Большая Земля (Валюсинский) - страница 33

— Свои-и! Доктор Тума-а-нов!

Темная фигура медленно спустилась к берегу и влезла в одну из лодок. Вслед за тем под мерными всплесками засверкали брызги воды. Это Иванов черпалкой откачивал воду. Все лодки немилосердно протекали и за ночь почти до бортов наполнялись водой. Наконец он тронулся с места.

Широкая, сутулая спина старика не сгибалась. Он греб всем корпусом. Наконец, сильно разогнанная лодка, подскочив носом на прибрежных камнях, остановилась.

— Садитесь, пожалуйте. А я гляжу, гляжу — не могу признать!

Алексей Иваныч говорил густым басом, и голос его напоминал охрипший громкоговоритель.

Лодка легко скользнула обратно к Медведю. Иванов жил одиноко и рад был случаю поговорить с кем-нибудь.

— Х-хы! А я напугался. Кто такой, думаю, палит из ружья на берегу?.. Один я живу на острову, лодки у меня все прибраны, одначе — долго ли до греха! Народ нонче озорной стал… Вот, на той неделе городские мещане лодку топором прирубили. Оставил ее на берегу, а цепью охватил за лесину. Такая сосна! Думаю, не станут дерева валить. А они, видно, подлецы, не могли шкворня достать, у лодки весь нос-то и вырубили… С-сукины дети…

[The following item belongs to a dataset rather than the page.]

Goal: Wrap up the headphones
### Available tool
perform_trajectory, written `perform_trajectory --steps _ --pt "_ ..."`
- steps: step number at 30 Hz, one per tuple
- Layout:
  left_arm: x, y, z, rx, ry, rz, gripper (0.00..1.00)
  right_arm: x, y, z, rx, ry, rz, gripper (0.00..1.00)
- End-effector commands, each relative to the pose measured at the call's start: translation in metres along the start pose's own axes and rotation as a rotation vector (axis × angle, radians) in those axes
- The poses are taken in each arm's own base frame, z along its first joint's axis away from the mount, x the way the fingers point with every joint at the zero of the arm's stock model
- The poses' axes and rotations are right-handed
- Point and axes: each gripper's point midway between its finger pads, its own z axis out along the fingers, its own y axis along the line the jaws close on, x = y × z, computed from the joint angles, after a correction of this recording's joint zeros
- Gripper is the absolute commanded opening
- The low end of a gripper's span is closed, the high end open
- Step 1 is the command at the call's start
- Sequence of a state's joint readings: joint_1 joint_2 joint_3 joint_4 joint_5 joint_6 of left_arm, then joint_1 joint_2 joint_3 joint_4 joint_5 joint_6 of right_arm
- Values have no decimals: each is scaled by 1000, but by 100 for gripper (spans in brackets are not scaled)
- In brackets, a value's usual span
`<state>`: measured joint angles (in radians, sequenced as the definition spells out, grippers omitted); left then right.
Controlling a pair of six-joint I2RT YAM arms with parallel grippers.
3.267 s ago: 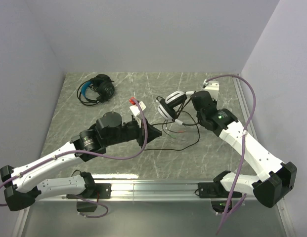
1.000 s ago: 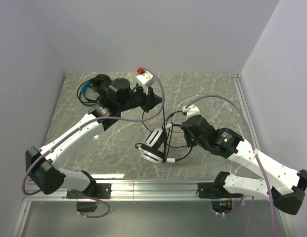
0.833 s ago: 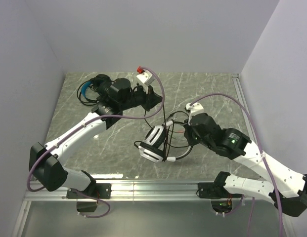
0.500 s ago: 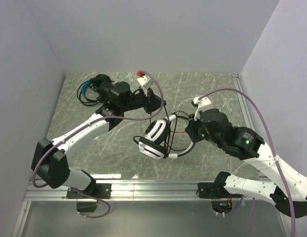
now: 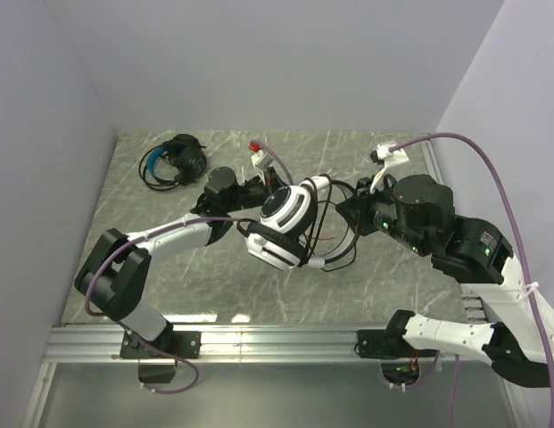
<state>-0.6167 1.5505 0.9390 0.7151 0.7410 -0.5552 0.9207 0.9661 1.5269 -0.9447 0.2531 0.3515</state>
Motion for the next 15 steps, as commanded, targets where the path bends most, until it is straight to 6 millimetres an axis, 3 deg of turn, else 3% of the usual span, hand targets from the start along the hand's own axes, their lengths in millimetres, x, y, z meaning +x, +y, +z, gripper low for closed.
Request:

— А сейчас у тебя на острове никого нет?

— Никого. Вчерась городские ребята тоже были. Удили. Сегодня поутру в город смотались. Тоже леший носит всякую шантрапу, прости господи!.. Лодку им давай, спать в избу пихаются, а не доглядишь — сейчас у фатерки все углы на растопку прирубят. Сухая потому что…

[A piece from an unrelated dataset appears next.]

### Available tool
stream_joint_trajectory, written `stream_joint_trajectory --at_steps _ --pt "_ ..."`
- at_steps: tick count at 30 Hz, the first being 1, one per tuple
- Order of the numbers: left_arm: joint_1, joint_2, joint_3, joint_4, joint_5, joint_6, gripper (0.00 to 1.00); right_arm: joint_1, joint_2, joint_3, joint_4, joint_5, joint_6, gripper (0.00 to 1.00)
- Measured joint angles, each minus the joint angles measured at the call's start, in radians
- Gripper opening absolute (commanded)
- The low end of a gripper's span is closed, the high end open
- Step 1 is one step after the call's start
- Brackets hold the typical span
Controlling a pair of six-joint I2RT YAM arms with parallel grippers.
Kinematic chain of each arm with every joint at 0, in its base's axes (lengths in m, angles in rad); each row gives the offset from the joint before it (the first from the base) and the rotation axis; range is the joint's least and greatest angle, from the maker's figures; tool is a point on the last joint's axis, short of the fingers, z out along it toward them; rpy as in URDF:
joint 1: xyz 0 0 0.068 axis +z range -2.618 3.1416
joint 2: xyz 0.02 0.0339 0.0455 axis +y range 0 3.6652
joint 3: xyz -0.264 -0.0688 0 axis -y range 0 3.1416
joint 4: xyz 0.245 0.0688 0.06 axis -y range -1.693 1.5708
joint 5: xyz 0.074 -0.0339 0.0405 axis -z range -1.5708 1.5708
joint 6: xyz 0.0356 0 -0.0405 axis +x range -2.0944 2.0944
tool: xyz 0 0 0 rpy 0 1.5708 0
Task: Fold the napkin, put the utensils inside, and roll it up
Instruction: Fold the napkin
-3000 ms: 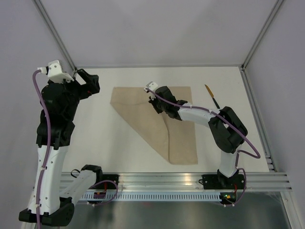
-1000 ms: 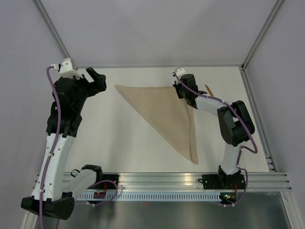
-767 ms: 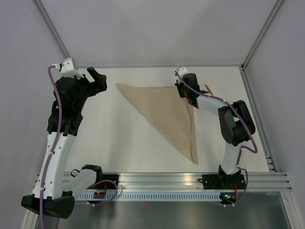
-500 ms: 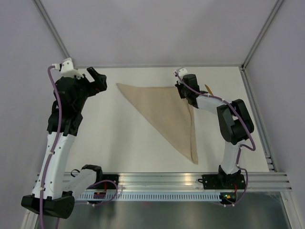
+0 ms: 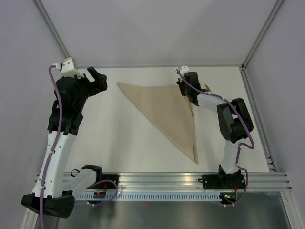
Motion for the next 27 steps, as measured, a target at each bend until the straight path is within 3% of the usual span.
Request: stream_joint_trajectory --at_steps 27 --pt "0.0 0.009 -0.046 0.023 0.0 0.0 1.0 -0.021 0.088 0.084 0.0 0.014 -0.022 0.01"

— Шабаш! — командует Иванов Петьке.

Весла вынуты, и лодка подходит к «пристани» — полузатонувшей кокоре.

Старик первым делом спросил табаку и с наслаждением, кашляя и отплевываясь, закурил. Многие нищие жили лучше Алексея Иваныча. Все его обязанности состояли в охране нескольких дрянных лодок, за что он получал баснословно ничтожную плату.

Когда-то Алексей Иваныч был не то певчим, не то псаломщиком, живал по разным городам и видывал всякие виды. Родни у него не было, и жил он почти безвыходно на пустынном озере.

Он себя считал чем-то вроде схимника. В городе показывался редко. Иногда выходил за хлебом, когда долго никого не было на озере. Только в самые большие праздники он приодевался и по-своему «гулял»: пел в церкви на клиросе. Пел он по-старинному, густым деревянным басом.

Алексей Иваныч любил приврать и прихвастнуть. Особенно часто он рассказывал о своем близком знакомстве, чуть ли не приятельских отношениях с высокими и знатными лицами, кажется, вплоть до Александра II. Основой всех его фантазий, как уверял какой-то уездный сплетник, был один-единственный случай, когда лет пятьдесят назад Алексей Иваныч, тогда певчий губернского соборного хора, удостоился милостивого внимания проезжего знатного лица. (Дело происходило в губернском доме на панихиде по какой-то приживалке.) «Лицо» обратило внимание на зверский бас Алексея Иваныча и будто бы сказало: «Тебе, Иванов, в Казанском соборе в Питере петь — и то не стыдно. Возьми целковый, выпей». Иванов выпил, но потом, полвека рассказывая об этом случае и каждый раз добавляя новые подробности, дошел до того, что сам стал верить всяким чудесным небылицам, будто бы с ним приключившимся после этого. Но врал он искренне и вдохновенно. Многие знали это и для забавы часто нарочно заводили разговор на чувствительную для Алексея Иваныча тему.